▶ [DATA SUPPLIED]
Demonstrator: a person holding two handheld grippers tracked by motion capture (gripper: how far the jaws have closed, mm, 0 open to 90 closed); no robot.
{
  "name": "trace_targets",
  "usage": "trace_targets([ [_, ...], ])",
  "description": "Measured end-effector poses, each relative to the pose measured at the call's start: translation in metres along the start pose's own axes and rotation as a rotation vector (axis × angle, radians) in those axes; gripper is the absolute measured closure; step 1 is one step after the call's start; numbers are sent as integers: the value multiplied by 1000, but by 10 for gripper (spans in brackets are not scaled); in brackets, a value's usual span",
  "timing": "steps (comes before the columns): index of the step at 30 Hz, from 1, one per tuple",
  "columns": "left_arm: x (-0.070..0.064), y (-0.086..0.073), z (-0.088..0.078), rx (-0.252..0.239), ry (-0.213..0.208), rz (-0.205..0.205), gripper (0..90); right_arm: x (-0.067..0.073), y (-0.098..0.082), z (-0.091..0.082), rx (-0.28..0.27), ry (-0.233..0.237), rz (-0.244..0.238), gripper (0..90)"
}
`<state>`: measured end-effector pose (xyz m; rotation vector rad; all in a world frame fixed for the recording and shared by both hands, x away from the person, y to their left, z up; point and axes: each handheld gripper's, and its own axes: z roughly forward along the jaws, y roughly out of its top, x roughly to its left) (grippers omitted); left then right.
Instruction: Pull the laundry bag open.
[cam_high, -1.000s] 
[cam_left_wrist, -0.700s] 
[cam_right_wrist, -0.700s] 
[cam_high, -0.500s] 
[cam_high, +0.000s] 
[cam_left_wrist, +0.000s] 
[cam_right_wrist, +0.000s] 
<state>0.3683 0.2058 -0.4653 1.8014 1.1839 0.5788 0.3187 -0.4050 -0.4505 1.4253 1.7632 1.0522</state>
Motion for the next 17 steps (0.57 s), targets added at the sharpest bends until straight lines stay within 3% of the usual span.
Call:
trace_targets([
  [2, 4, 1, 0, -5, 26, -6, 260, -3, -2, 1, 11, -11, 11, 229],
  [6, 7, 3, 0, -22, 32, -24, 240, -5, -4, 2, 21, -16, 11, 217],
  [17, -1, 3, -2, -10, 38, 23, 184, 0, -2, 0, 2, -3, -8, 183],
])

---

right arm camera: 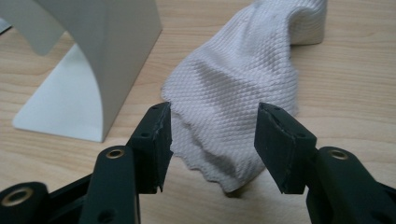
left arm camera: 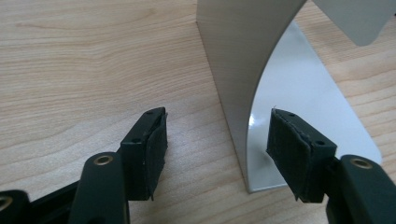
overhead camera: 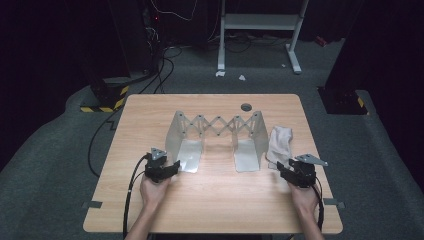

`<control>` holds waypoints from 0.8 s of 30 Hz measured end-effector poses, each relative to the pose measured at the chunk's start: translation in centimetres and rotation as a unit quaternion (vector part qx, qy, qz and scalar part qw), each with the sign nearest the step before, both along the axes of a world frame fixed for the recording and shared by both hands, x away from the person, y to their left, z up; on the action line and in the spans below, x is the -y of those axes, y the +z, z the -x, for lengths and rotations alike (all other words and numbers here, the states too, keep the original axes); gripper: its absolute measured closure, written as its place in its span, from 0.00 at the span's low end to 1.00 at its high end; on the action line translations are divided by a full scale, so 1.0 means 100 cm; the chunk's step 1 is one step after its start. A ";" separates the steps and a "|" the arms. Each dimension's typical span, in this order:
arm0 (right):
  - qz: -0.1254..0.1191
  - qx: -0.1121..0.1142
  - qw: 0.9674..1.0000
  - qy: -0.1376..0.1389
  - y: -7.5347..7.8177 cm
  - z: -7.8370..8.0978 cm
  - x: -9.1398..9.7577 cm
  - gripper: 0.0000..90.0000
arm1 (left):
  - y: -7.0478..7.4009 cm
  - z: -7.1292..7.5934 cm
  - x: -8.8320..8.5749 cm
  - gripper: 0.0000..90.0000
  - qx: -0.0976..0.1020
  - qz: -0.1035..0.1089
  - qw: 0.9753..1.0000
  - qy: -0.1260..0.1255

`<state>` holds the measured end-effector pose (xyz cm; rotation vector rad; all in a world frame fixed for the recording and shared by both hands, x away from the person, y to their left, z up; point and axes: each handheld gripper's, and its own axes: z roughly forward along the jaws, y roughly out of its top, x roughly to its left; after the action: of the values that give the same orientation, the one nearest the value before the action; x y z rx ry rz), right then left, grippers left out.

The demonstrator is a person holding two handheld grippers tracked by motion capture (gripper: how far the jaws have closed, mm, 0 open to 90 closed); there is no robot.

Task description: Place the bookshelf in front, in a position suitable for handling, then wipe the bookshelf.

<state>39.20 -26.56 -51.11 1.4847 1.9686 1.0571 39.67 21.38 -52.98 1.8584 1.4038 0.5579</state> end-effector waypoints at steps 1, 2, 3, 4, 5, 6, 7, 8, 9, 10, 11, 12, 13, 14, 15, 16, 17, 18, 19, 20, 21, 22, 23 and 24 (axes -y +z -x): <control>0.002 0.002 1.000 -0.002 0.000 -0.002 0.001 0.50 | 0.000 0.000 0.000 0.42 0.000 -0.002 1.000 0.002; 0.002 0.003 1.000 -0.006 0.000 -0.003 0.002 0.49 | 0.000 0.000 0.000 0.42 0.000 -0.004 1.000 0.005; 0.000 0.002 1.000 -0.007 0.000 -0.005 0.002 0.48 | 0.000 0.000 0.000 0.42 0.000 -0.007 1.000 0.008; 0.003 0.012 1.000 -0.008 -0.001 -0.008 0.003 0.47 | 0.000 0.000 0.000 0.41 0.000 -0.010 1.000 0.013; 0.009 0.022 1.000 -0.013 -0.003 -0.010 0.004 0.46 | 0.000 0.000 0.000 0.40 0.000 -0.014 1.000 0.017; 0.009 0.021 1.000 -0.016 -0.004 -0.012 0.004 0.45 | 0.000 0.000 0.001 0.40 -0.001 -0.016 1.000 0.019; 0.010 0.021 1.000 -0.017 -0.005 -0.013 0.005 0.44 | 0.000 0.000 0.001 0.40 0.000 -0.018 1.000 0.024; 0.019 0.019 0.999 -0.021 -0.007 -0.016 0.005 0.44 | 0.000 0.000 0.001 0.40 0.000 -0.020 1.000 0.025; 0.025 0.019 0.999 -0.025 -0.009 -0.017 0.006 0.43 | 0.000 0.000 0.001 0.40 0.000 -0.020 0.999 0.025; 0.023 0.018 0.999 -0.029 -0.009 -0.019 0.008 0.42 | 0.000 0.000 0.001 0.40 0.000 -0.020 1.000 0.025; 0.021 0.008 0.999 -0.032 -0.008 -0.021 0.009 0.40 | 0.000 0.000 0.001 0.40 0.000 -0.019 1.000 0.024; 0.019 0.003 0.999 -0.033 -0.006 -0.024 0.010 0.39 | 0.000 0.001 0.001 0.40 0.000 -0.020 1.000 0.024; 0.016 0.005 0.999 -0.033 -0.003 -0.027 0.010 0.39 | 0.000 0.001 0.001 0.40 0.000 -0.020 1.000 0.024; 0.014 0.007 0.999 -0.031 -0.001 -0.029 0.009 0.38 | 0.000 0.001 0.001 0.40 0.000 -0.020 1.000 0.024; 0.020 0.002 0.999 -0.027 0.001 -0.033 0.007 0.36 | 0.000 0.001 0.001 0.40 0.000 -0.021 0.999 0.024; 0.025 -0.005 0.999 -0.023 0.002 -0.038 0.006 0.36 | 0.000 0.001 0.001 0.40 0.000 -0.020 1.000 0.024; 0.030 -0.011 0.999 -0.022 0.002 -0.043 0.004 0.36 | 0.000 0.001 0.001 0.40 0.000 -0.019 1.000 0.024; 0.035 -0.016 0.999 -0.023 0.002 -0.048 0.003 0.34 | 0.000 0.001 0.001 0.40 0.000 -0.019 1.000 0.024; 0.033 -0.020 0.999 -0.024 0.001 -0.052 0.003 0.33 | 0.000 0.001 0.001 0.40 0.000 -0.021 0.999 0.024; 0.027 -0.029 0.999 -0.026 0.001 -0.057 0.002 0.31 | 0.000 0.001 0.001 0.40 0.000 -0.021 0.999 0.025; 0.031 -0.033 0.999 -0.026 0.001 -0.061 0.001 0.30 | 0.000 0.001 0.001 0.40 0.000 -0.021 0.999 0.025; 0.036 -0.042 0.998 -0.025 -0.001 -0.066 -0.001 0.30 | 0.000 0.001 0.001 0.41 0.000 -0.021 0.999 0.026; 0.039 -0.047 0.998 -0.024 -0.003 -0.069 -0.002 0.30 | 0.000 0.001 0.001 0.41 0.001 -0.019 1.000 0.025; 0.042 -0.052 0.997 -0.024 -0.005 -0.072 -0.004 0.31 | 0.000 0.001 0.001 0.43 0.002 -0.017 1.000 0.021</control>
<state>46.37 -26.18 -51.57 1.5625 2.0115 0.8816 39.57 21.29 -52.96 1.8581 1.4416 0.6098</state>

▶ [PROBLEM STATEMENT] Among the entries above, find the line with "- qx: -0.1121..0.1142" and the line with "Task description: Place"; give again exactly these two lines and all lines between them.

▶ [EXPECTED ANSWER]
  - qx: -0.1121..0.1142
  - qw: 0.9674..1.0000
  - qy: -0.1376..0.1389
  - y: -7.5347..7.8177 cm
  - z: -7.8370..8.0978 cm
  - x: -9.1398..9.7577 cm
  - gripper: 0.0000..90.0000
arm1 (left):
  - y: -7.0478..7.4009 cm
  - z: -7.1292..7.5934 cm
  - x: -8.8320..8.5749 cm
  - gripper: 0.0000..90.0000
  - qx: -0.0976..0.1020
  - qz: -0.1035..0.1089
  - qw: 0.9753..1.0000
  - qy: -0.1260..0.1255

`<state>` holds the measured end-effector pose (xyz cm; rotation vector rad; all in a world frame fixed for the recording and shared by both hands, x away from the person, y to their left, z up; point and axes: each handheld gripper's, and its own axes: z roughly forward along the jaws, y roughly out of its top, x roughly to its left; after the action: of the values that give the same orientation, the one nearest the value before the action; x y z rx ry rz), right then left, grippers left out.

The demonstrator is a person holding two handheld grippers tracked by motion capture (gripper: how far the jaws have closed, mm, 0 open to 90 closed); there is no robot.

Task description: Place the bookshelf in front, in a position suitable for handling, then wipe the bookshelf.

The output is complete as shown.